§ Exercise description: Restate the listing below word for word, omitting any images.

§ Dataset section:
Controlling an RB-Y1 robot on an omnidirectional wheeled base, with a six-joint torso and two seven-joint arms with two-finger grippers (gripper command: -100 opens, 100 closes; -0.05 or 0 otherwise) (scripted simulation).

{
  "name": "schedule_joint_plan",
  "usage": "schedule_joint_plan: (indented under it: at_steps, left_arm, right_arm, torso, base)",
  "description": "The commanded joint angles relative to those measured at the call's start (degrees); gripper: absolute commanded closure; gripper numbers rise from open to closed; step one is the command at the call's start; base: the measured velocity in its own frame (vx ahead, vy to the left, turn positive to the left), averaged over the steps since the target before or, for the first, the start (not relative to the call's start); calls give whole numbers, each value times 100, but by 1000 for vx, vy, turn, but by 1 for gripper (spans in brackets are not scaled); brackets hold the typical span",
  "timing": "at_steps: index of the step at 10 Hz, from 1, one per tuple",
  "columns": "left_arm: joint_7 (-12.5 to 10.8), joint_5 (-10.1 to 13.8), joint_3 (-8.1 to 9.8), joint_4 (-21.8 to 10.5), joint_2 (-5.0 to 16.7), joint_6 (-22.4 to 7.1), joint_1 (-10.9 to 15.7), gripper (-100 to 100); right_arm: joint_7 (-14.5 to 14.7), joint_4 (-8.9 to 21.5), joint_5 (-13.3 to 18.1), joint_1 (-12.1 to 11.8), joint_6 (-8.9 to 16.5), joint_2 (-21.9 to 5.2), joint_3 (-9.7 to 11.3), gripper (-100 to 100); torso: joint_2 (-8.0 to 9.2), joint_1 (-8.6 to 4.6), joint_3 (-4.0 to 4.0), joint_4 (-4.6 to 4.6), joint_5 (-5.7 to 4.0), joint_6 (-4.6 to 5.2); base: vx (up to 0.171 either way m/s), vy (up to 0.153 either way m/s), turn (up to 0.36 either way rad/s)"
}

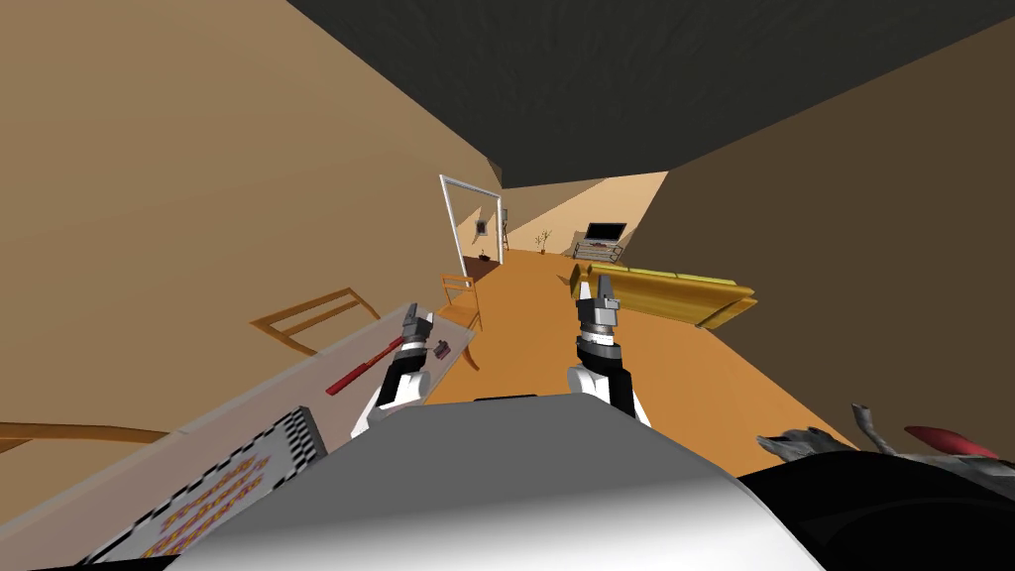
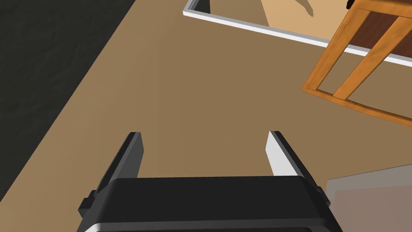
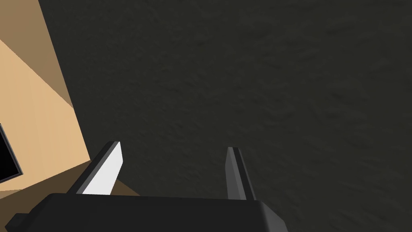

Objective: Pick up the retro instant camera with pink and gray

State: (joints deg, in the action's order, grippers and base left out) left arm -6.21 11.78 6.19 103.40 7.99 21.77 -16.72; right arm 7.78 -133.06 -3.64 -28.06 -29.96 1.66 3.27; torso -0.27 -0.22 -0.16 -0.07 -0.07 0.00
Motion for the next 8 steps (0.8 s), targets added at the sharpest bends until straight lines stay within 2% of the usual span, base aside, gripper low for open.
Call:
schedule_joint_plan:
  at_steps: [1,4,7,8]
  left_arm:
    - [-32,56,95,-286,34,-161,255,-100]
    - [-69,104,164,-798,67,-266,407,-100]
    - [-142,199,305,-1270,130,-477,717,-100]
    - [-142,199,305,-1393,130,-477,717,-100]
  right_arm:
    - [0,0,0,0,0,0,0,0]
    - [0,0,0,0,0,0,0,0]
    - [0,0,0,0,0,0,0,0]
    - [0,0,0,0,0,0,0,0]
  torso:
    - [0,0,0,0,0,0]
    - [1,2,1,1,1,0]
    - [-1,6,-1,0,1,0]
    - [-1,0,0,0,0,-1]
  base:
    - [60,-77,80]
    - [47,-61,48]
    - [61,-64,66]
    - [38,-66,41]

§ Task output:
Controlling an RB-Y1 robot on an omnidirectional wheeled base, with a six-joint torso and two seven-joint arms with two-finger grippers (gripper command: -100 opens, 100 closes; -0.05 or 0 otherwise) (scripted simulation).

{
  "name": "schedule_joint_plan",
  "usage": "schedule_joint_plan: (indented under it: at_steps, left_arm, right_arm, torso, base)",
  "description": "The commanded joint angles relative to those measured at the call's start (degrees); gripper: absolute commanded closure; gripper numbers rise from open to closed; step one is the command at the call's start; base: the measured velocity in its own frame (vx ahead, vy to the left, turn positive to the left), averaged over the steps since the target before or, for the first, the start (not relative to the call's start); calls give whole numbers, each value times 100, but by 1000 for vx, vy, turn, but by 1 for gripper (spans in brackets are not scaled); brackets hold the typical span",
  "timing": "at_steps: index of the step at 10 Hz, from 1, one per tuple",
  "columns": "left_arm: joint_7 (-12.5 to 10.8), joint_5 (-10.1 to 13.8), joint_3 (-8.1 to 9.8), joint_4 (-21.8 to 10.5), joint_2 (-5.0 to 16.7), joint_6 (-22.4 to 7.1), joint_1 (-10.9 to 15.7), gripper (-100 to 100); right_arm: joint_7 (-14.5 to 14.7), joint_4 (-8.9 to 21.5), joint_5 (-13.3 to 18.1), joint_1 (-12.1 to 11.8), joint_6 (-8.9 to 16.5), joint_2 (-21.9 to 5.2), joint_3 (-9.7 to 11.3), gripper (-100 to 100); torso: joint_2 (-8.0 to 9.2), joint_1 (-8.6 to 4.6), joint_3 (-4.0 to 4.0), joint_4 (-4.6 to 4.6), joint_5 (-5.7 to 4.0), joint_6 (-4.6 to 5.2); base: vx (up to 0.171 either way m/s), vy (up to 0.153 either way m/s), turn (up to 0.36 either way rad/s)"
}


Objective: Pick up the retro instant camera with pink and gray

State: (joints deg, in the action's order, grippers and base left out) left arm -6.21 11.78 6.19 103.40 7.99 21.77 -16.72; right arm 7.78 -133.06 -3.64 -28.06 -29.96 1.66 3.27; torso -0.27 -0.22 -0.16 -0.07 -0.07 0.00
Motion for the next 8 steps (0.8 s), targets added at the sharpest bends until straight lines stay within 2% of the usual span, base aside, gripper low for open.
Call:
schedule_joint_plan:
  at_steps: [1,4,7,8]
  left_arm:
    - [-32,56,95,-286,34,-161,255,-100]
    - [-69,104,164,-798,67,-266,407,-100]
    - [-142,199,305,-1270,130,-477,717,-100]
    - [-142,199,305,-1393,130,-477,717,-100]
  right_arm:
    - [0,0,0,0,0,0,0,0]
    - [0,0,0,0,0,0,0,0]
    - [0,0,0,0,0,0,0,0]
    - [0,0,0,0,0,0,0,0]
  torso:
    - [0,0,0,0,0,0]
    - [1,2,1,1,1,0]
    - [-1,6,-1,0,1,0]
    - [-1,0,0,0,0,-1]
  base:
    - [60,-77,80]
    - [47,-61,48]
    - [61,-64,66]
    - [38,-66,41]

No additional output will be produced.